(Data excerpts)
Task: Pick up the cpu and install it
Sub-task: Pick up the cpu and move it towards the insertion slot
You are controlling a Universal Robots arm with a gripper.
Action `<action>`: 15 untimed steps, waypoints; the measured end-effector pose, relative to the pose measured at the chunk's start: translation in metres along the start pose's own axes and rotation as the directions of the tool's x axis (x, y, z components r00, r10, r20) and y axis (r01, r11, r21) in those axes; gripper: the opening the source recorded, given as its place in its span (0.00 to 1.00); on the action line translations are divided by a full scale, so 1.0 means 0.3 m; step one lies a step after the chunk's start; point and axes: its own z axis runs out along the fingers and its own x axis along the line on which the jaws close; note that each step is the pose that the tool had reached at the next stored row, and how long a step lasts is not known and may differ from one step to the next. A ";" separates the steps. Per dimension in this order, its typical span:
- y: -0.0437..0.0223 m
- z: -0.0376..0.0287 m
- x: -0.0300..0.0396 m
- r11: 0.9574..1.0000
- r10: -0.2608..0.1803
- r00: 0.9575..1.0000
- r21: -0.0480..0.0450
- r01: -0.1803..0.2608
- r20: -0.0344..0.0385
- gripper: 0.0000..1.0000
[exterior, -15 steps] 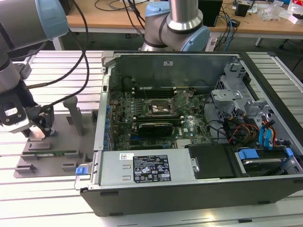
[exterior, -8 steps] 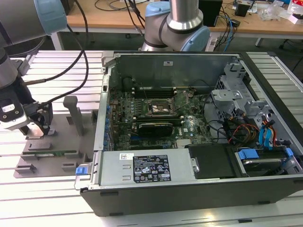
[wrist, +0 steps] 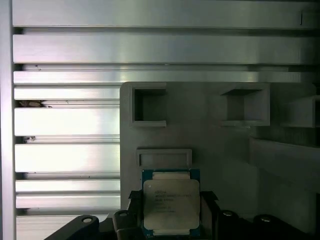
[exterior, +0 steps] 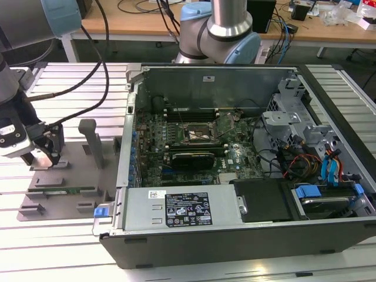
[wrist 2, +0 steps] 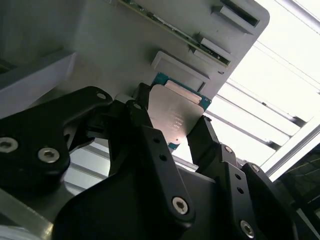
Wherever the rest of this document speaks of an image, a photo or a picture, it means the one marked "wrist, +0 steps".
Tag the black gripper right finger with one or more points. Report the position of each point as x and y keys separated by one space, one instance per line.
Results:
x=208 y=220

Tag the silver CPU with green edge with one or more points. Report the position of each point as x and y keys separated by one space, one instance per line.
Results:
x=171 y=200

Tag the gray parts rack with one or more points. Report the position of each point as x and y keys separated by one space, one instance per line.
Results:
x=200 y=140

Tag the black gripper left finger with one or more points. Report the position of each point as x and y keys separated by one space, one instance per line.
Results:
x=135 y=220

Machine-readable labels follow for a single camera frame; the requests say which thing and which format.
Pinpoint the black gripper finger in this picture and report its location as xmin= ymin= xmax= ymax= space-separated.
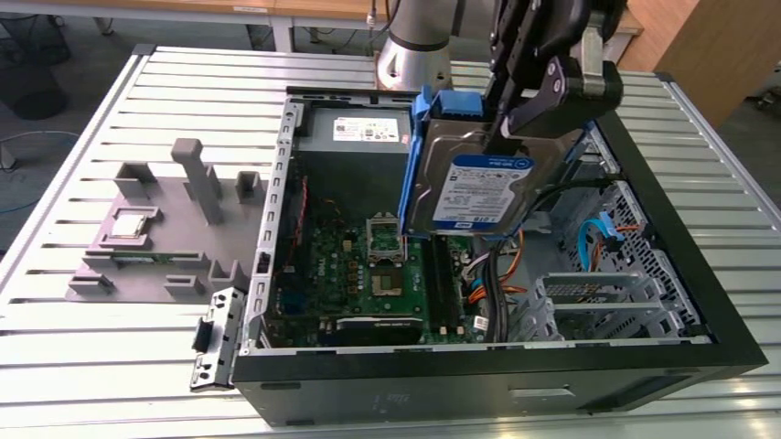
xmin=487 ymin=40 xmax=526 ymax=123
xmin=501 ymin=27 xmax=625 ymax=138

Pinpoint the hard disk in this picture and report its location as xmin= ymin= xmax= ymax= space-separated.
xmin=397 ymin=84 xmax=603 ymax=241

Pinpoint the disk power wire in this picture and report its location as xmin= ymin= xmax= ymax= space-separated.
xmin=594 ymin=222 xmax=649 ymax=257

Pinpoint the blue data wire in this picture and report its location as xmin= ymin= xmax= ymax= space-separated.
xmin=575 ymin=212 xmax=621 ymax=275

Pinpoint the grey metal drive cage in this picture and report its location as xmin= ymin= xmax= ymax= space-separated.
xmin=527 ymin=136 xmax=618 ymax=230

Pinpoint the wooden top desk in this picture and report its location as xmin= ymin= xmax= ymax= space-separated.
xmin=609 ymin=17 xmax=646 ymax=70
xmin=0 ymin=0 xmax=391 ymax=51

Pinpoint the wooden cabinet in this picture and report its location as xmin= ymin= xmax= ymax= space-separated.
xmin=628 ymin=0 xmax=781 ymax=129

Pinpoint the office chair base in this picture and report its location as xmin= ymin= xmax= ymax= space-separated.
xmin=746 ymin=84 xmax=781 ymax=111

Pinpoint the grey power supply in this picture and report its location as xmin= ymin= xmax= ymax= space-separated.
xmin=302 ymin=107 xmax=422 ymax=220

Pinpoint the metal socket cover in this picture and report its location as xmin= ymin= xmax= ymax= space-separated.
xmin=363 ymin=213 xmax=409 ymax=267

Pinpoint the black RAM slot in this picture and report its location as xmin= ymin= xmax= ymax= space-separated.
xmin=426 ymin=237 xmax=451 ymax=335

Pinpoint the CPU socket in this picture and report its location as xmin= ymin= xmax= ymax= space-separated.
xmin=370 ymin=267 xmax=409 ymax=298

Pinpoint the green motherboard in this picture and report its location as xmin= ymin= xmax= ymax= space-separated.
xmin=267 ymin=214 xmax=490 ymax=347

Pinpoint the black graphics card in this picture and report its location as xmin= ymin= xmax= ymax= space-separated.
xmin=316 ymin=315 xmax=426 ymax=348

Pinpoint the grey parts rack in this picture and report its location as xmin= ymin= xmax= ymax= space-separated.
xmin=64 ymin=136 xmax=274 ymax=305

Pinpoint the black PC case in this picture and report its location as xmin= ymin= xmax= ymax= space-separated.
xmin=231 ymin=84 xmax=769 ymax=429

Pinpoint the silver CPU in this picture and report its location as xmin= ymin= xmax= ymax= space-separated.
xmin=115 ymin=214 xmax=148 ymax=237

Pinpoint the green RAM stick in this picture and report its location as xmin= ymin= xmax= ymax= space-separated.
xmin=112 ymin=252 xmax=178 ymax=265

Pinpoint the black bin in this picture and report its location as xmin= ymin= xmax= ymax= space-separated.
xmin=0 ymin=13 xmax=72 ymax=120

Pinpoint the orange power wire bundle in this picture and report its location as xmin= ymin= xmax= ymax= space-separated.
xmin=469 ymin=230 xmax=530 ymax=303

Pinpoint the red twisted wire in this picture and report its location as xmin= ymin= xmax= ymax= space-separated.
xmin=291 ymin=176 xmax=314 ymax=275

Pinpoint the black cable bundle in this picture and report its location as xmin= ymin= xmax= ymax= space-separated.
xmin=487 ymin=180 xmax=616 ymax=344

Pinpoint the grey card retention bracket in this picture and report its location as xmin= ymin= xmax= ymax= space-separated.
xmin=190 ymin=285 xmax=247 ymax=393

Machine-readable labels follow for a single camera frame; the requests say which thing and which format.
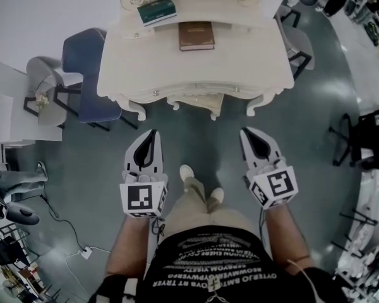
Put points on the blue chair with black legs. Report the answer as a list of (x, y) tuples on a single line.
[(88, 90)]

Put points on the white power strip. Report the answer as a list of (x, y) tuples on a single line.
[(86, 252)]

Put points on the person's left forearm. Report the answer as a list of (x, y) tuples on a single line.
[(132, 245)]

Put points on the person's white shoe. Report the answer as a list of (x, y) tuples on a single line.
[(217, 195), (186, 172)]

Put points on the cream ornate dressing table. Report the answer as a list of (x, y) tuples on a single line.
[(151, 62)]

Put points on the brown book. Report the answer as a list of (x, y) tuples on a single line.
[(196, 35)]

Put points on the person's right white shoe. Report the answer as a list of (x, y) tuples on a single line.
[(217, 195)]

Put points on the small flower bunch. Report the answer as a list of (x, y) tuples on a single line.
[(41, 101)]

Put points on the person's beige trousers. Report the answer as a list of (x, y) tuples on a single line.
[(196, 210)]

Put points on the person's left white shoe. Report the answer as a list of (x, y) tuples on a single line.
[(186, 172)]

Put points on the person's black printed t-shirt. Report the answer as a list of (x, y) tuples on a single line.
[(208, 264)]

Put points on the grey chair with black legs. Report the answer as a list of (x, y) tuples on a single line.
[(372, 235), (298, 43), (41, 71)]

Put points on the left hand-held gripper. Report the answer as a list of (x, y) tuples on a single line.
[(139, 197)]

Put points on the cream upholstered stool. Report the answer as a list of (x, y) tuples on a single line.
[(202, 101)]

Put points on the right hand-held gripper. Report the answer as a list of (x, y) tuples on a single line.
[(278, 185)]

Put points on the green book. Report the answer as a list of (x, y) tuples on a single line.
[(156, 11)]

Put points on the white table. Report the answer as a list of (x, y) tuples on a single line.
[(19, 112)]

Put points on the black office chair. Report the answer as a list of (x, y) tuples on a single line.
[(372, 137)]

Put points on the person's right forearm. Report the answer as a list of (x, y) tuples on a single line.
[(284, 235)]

_Action item_. Reproduce the data in full. Do not carry over any picture.

_Output of the exercise_.
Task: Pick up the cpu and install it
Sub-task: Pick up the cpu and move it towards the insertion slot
You are controlling a Universal Robots arm with a gripper.
Action `<action>`: 15 untimed steps, waypoints; the measured end-effector pose, relative to the pose measured at the chunk's start: translation in metres along the start pose's own axes and rotation as the directions of the tool's x axis (x, y, z components r00, r10, r20) and y axis (r01, r11, r21) in those axes; gripper: the opening the source recorded, given as its place in its span (0.00 to 1.00); on the action line translations are divided by a full scale, so 1.0 means 0.3 m; step one lies a step after the chunk's start; point and axes: its own z axis runs out along the fingers and its own x axis along the line on which the jaws close; note that each step is the pose that the tool had reached at the next stored row, and how long a step lasts is not known and may differ from one step to the next. A ";" separates the steps. Per dimension in this order, its typical span:
- y: -0.0437..0.0223 m
- z: -0.0376..0.0287 m
- x: -0.0300..0.0396 m
- r11: 0.9574..1.0000
- r10: -0.2608..0.1803
- r00: 0.9575..1.0000
- r21: -0.0480..0.0450
- r01: -0.1803..0.2608
- r20: -0.0344..0.0385
- gripper: 0.0000..1.0000
[exterior, -15 steps] 
[exterior, -8 steps] 
[wrist, +0 steps] 
[exterior, +0 steps] 
[wrist 2, +0 steps] 
Wherever the rest of this document speaks of an image, a photo or a picture, it means the one marked "wrist, +0 steps".
Tag the black gripper right finger with one or more points. Report the position of each point as x and y keys separated by one space, one instance per line.
Results:
x=208 y=220

Tag the silver CPU with green edge with one or more points. Report the position of each point as x and y keys separated by one space, one instance per line.
Results:
x=171 y=200

Tag the gray parts rack with one or more points. Report the position of each point as x and y keys separated by one space, one instance per line.
Results:
x=200 y=140

Tag the black gripper left finger with one or more points. Report the position of each point as x and y keys separated by one space, one instance per line.
Results:
x=135 y=220

Machine-readable labels follow for a single camera frame; the requests say which thing and which format.
Pinpoint the black gripper finger in this picture and report its location as xmin= ymin= xmax= ymax= space-separated.
xmin=487 ymin=40 xmax=526 ymax=123
xmin=501 ymin=27 xmax=625 ymax=138

Pinpoint the hard disk in this picture and report its location as xmin= ymin= xmax= ymax= space-separated.
xmin=397 ymin=84 xmax=603 ymax=241

Pinpoint the disk power wire in this picture and report its location as xmin= ymin= xmax= ymax= space-separated.
xmin=594 ymin=222 xmax=649 ymax=257

Pinpoint the blue data wire in this picture and report its location as xmin= ymin= xmax= ymax= space-separated.
xmin=575 ymin=212 xmax=621 ymax=275

Pinpoint the grey metal drive cage in this picture and report its location as xmin= ymin= xmax= ymax= space-separated.
xmin=527 ymin=136 xmax=618 ymax=230

Pinpoint the wooden top desk in this picture and report its location as xmin= ymin= xmax= ymax= space-separated.
xmin=609 ymin=17 xmax=646 ymax=70
xmin=0 ymin=0 xmax=391 ymax=51

Pinpoint the wooden cabinet in this picture and report its location as xmin= ymin= xmax= ymax= space-separated.
xmin=628 ymin=0 xmax=781 ymax=129

Pinpoint the office chair base in this picture and report its location as xmin= ymin= xmax= ymax= space-separated.
xmin=746 ymin=84 xmax=781 ymax=111

Pinpoint the grey power supply in this picture and report its location as xmin= ymin= xmax= ymax= space-separated.
xmin=302 ymin=107 xmax=422 ymax=220

Pinpoint the metal socket cover in this picture and report its location as xmin= ymin= xmax= ymax= space-separated.
xmin=363 ymin=213 xmax=409 ymax=267

Pinpoint the black RAM slot in this picture and report its location as xmin= ymin= xmax= ymax= space-separated.
xmin=426 ymin=237 xmax=451 ymax=335

Pinpoint the CPU socket in this picture and report its location as xmin= ymin= xmax= ymax= space-separated.
xmin=370 ymin=267 xmax=409 ymax=298

Pinpoint the green motherboard in this picture and report its location as xmin= ymin= xmax= ymax= space-separated.
xmin=267 ymin=214 xmax=490 ymax=347

Pinpoint the black graphics card in this picture and report its location as xmin= ymin= xmax= ymax= space-separated.
xmin=316 ymin=315 xmax=426 ymax=348

Pinpoint the grey parts rack in this picture and report its location as xmin= ymin= xmax= ymax= space-separated.
xmin=64 ymin=136 xmax=274 ymax=305

Pinpoint the black PC case in this picture and report its location as xmin= ymin= xmax= ymax= space-separated.
xmin=231 ymin=84 xmax=769 ymax=429

Pinpoint the silver CPU in this picture and report its location as xmin= ymin= xmax= ymax= space-separated.
xmin=115 ymin=214 xmax=148 ymax=237

Pinpoint the green RAM stick in this picture and report its location as xmin= ymin= xmax= ymax= space-separated.
xmin=112 ymin=252 xmax=178 ymax=265

Pinpoint the black bin in this picture and report its location as xmin= ymin= xmax= ymax= space-separated.
xmin=0 ymin=13 xmax=72 ymax=120

Pinpoint the orange power wire bundle in this picture and report its location as xmin= ymin= xmax= ymax= space-separated.
xmin=469 ymin=230 xmax=530 ymax=303

Pinpoint the red twisted wire in this picture and report its location as xmin= ymin= xmax= ymax= space-separated.
xmin=291 ymin=176 xmax=314 ymax=275

Pinpoint the black cable bundle in this picture and report its location as xmin= ymin= xmax= ymax= space-separated.
xmin=487 ymin=180 xmax=616 ymax=344

Pinpoint the grey card retention bracket in this picture and report its location as xmin= ymin= xmax= ymax= space-separated.
xmin=190 ymin=285 xmax=247 ymax=393

Machine-readable labels follow for a single camera frame; the requests say which thing and which format.
Put points on the blue chair with black legs. Report the answer as a list of (x, y) tuples on a single line.
[(88, 90)]

Put points on the white power strip. Report the answer as a list of (x, y) tuples on a single line.
[(86, 252)]

Put points on the person's left forearm. Report the answer as a list of (x, y) tuples on a single line.
[(132, 245)]

Put points on the person's white shoe. Report the answer as a list of (x, y) tuples on a single line.
[(217, 195), (186, 172)]

Put points on the cream ornate dressing table. Report the answer as a list of (x, y) tuples on a single line.
[(151, 62)]

Put points on the brown book. Report the answer as a list of (x, y) tuples on a single line.
[(196, 35)]

Put points on the person's right white shoe. Report the answer as a list of (x, y) tuples on a single line.
[(217, 195)]

Put points on the small flower bunch. Report the answer as a list of (x, y) tuples on a single line.
[(41, 101)]

Put points on the person's beige trousers. Report the answer as a list of (x, y) tuples on a single line.
[(196, 210)]

Put points on the person's left white shoe. Report the answer as a list of (x, y) tuples on a single line.
[(186, 172)]

Put points on the person's black printed t-shirt. Report the answer as a list of (x, y) tuples on a single line.
[(208, 264)]

Put points on the grey chair with black legs. Report the answer as a list of (x, y) tuples on a single line.
[(372, 235), (298, 43), (41, 71)]

Put points on the left hand-held gripper. Report the answer as a list of (x, y) tuples on a single line.
[(139, 197)]

Put points on the cream upholstered stool. Report the answer as a list of (x, y) tuples on a single line.
[(202, 101)]

Put points on the right hand-held gripper. Report the answer as a list of (x, y) tuples on a single line.
[(278, 185)]

Put points on the green book. Report the answer as a list of (x, y) tuples on a single line.
[(156, 11)]

Put points on the white table. Report the answer as a list of (x, y) tuples on a single line.
[(19, 112)]

Put points on the black office chair. Report the answer as a list of (x, y) tuples on a single line.
[(372, 137)]

Put points on the person's right forearm. Report the answer as a list of (x, y) tuples on a single line.
[(284, 235)]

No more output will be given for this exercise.